Should Trapping Be Part of Your Property Management?

Should Trapping Be Part of Your Property Management?

When Time is limited on your farm make sure you're getting the biggest bang for your buck!

Many animals get blamed for the decline of local quail, pheasant, and turkey populations, including; raccoons, opossums, skunks, and foxes.  In the deer world, coyotes and bobcats have recently received much blame regarding fawn predation. As consultants, we are often asked, “If I trapped coyotes on my farm, wouldn’t that help my deer herd grow?”  We also hear, “If I killed every raccoon and opossum I could, wouldn’t that help my quail (or turkey, or pheasant, or whatever ground nesting bird)?” Well, those are quite loaded, complicated questions. The short answer is NO.  Simply removing predatory animals will only result in a very short-term benefit, if ANY benefit is ever realized.  

First, we must understand the species we are attempting to promote; quail, turkey, deer, or something else.  We must fully understand what habitat(s) our target species needs, and assess what the property is lacking. For each species, this is somewhat different, and I won’t attempt to explain it all in this blog, but listen to past podcasts.  Second, we must understand the predation type and significance of the predators we are potentially battling. Ground nesting birds suffer nest predation from several animals, including; snakes, raccoons, opossums, skunks, coyotes, foxes, armadillos, fire ants (where they exist), rodents, and likely others.  Some of these birds also suffer adult mortality to a few of the same species, but also hawks and owls. The food chain is so complex, that manipulating one species often causes an unrealized release of another species. For example, in bobwhite quail populations, studies have shown the removal of hawks and owls results in an increase of snakes.  Snakes are one of the top nest predators of quail. So, the removal of hawks and owls may reduce adult quail mortalities, but the release of the snake population reduces the quail nesting success. Nothing is gained, and possibly more is lost.  
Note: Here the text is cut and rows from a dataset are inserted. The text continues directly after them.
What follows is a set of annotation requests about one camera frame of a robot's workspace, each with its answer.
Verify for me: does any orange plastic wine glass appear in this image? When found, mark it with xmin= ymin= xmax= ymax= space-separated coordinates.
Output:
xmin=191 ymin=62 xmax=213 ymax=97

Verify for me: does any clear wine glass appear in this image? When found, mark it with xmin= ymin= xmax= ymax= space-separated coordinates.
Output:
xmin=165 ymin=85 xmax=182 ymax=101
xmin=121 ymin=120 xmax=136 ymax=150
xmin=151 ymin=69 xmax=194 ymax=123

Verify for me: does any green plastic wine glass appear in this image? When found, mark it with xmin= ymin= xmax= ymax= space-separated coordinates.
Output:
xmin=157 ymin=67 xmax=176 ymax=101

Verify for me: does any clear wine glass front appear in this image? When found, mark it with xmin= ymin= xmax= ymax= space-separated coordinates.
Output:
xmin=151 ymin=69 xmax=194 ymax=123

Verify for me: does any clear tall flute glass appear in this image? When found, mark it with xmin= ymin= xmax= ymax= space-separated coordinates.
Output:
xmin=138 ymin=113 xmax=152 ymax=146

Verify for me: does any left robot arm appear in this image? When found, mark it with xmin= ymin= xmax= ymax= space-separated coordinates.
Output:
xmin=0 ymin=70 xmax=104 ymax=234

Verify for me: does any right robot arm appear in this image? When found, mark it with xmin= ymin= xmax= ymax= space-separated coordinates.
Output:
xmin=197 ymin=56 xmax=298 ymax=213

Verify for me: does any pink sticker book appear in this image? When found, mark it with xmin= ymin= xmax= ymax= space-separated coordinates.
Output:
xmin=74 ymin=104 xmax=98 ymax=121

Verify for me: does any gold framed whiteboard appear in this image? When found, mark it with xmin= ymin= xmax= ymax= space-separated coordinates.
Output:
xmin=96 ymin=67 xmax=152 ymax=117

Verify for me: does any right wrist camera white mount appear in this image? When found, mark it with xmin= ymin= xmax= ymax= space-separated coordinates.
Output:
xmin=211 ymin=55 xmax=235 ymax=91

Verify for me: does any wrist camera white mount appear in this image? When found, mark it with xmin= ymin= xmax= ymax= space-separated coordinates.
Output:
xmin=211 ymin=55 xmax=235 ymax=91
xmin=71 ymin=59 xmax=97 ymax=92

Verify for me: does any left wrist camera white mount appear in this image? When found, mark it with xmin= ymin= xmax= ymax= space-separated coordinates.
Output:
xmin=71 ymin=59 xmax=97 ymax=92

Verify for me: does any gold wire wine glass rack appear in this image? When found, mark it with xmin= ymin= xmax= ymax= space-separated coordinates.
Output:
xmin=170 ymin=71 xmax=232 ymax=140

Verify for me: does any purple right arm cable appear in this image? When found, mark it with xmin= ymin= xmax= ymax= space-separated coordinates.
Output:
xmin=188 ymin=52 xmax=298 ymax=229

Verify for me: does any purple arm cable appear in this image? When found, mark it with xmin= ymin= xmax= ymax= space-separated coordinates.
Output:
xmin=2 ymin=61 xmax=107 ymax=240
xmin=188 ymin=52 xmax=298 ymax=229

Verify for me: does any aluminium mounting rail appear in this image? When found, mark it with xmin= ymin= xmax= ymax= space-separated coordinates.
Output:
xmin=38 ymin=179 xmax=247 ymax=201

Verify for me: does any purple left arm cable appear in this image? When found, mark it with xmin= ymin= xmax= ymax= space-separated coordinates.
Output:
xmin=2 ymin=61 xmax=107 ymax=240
If we were concerned with deer fawn predation, the removal of coyotes may be planned.  However, the removal of coyotes results in multiple negative effects. Coyotes can adjust their reproduction capacity based on local population densities.  The more you remove, the bigger litters the remaining females will have the following year, thus quickly replenishing the population. Additionally, coyotes are known to predate raccoons, opossums, foxes, rodents among other things.  All of these species predate bird nests of turkeys, quail, pheasants, etc. Those species can increase in abundance due to the removal of coyotes, thus hurting the populations of other wildlife you may desire.
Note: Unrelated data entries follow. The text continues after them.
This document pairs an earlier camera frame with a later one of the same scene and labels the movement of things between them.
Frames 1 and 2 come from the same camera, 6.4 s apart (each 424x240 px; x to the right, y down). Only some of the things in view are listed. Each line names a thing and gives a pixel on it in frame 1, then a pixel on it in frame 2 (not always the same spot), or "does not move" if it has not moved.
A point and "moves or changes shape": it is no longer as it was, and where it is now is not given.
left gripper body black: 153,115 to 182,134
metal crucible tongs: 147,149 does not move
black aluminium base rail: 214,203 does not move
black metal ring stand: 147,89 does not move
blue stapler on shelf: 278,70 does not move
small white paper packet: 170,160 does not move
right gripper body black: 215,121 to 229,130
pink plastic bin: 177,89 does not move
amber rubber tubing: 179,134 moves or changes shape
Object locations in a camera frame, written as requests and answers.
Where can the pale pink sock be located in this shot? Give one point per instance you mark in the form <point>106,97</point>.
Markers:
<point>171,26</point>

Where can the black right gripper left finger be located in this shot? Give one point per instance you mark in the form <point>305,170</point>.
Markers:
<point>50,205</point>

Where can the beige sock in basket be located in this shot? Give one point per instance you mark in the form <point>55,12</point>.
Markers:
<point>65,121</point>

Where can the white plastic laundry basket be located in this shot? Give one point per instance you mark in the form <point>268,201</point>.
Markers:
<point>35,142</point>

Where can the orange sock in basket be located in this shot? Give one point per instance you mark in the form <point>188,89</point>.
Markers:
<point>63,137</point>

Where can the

At this point, you may be thinking we are anti-trapping.  Quite the contrary. Both Frank and myself trap furbearers.  But we do it for reasons beyond wildlife management. We trap because we enjoy it.  It’s another reason to spend time outdoors with our kids, our families, our friends.  We sometimes trap to remove specific problem animals from an unwanted location, like otters in a fishing pond.  But we also trap hoping we maybe save a turkey or quail nest on occasion. Our real solution for reducing predation to promote a desirable species is to MANAGE against predators. We don’t leave dense brush piles which become homes for skunks and opossums.  We maintain as large as possible fawning areas to reduce the search efficiency of coyotes. In grasslands, we cut down scattered trees that serve as raptor perches. Habitat management is the absolute foundation for all species. Spending 200 hours trapping predators, when you could use those 200 hours improving habitat, would be a mistake.  If you have the time to do it all, without jeopardizing your habitat accomplishments, then get after it. Or, let a local trapper trap your farm. You still spend time working on habitat projects, and someone else removes excess predators from your farm.  

If you want to do it all yourself, trap because you enjoy it, or want another use of your farm, or because you are retired and every single inch of your farm is perfect habitat.  But don’t be fooled into thinking trapping predators will magically fix all your struggling game populations, without working on your habitat. You will be very tired, and very disappointed.